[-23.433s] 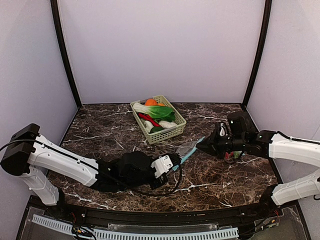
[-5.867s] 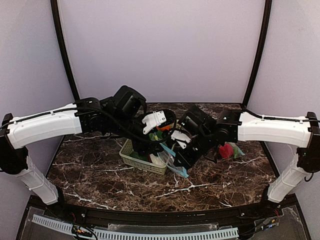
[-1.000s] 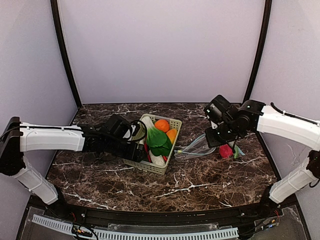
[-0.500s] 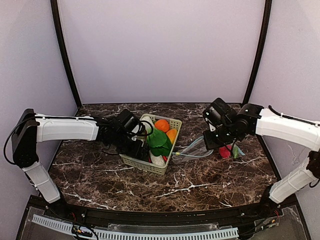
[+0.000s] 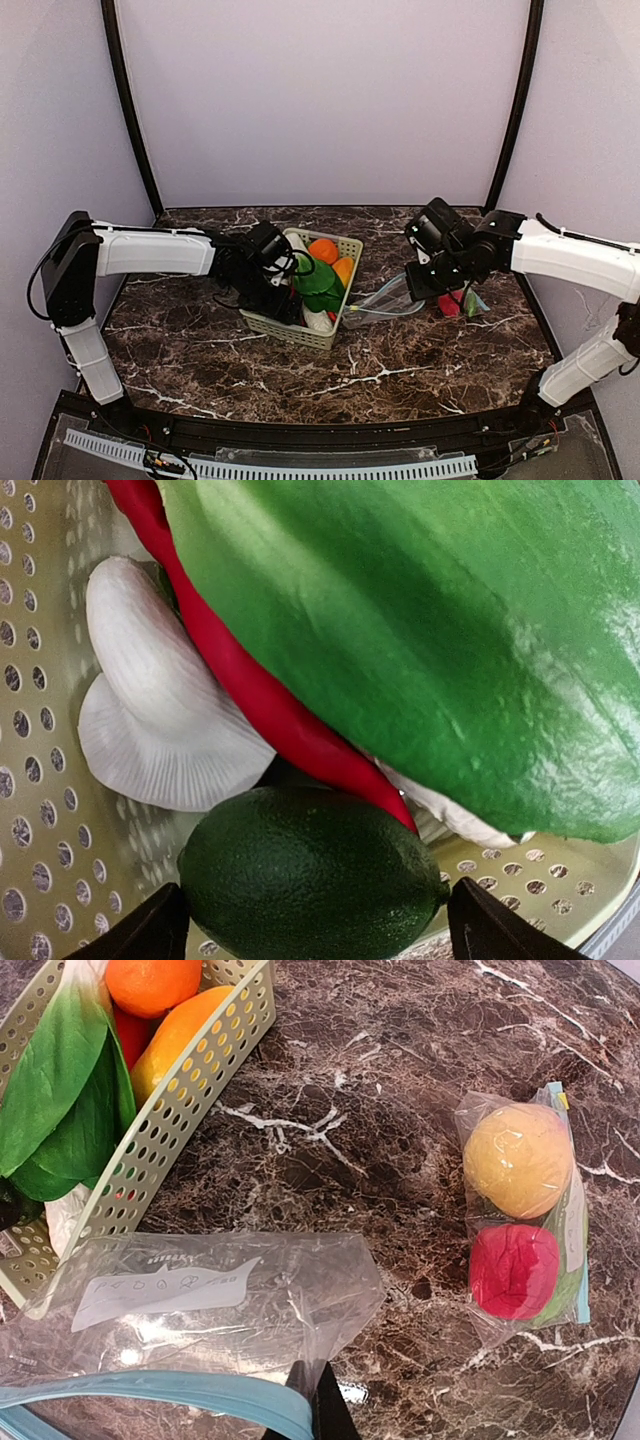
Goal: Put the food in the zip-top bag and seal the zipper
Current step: Pick up the fake fruit from the bin.
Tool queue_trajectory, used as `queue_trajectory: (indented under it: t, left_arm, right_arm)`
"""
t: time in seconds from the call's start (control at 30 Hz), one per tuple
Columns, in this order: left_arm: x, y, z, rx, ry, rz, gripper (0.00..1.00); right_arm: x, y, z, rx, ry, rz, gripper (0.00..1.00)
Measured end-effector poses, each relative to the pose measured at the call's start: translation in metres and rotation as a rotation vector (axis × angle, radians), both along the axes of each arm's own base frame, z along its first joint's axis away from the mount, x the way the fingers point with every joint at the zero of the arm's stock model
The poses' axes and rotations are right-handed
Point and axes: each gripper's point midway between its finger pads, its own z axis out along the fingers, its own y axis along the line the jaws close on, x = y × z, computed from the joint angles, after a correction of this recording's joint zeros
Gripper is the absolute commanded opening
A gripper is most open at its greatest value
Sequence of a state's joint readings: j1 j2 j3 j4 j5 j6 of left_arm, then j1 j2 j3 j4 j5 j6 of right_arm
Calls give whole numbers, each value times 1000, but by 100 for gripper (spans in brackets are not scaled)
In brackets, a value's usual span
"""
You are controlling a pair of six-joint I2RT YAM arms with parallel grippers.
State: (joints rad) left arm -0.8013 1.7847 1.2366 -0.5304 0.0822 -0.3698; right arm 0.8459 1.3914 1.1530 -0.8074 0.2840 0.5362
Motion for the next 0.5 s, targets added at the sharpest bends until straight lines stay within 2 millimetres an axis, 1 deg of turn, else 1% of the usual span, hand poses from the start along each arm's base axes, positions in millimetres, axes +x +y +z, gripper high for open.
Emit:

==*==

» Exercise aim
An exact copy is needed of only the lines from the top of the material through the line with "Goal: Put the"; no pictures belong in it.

» Solution for this exercise
[-23.433s] 
[-5.867s] 
[-1.000s] 
[-0.500s] 
[+0.000s] 
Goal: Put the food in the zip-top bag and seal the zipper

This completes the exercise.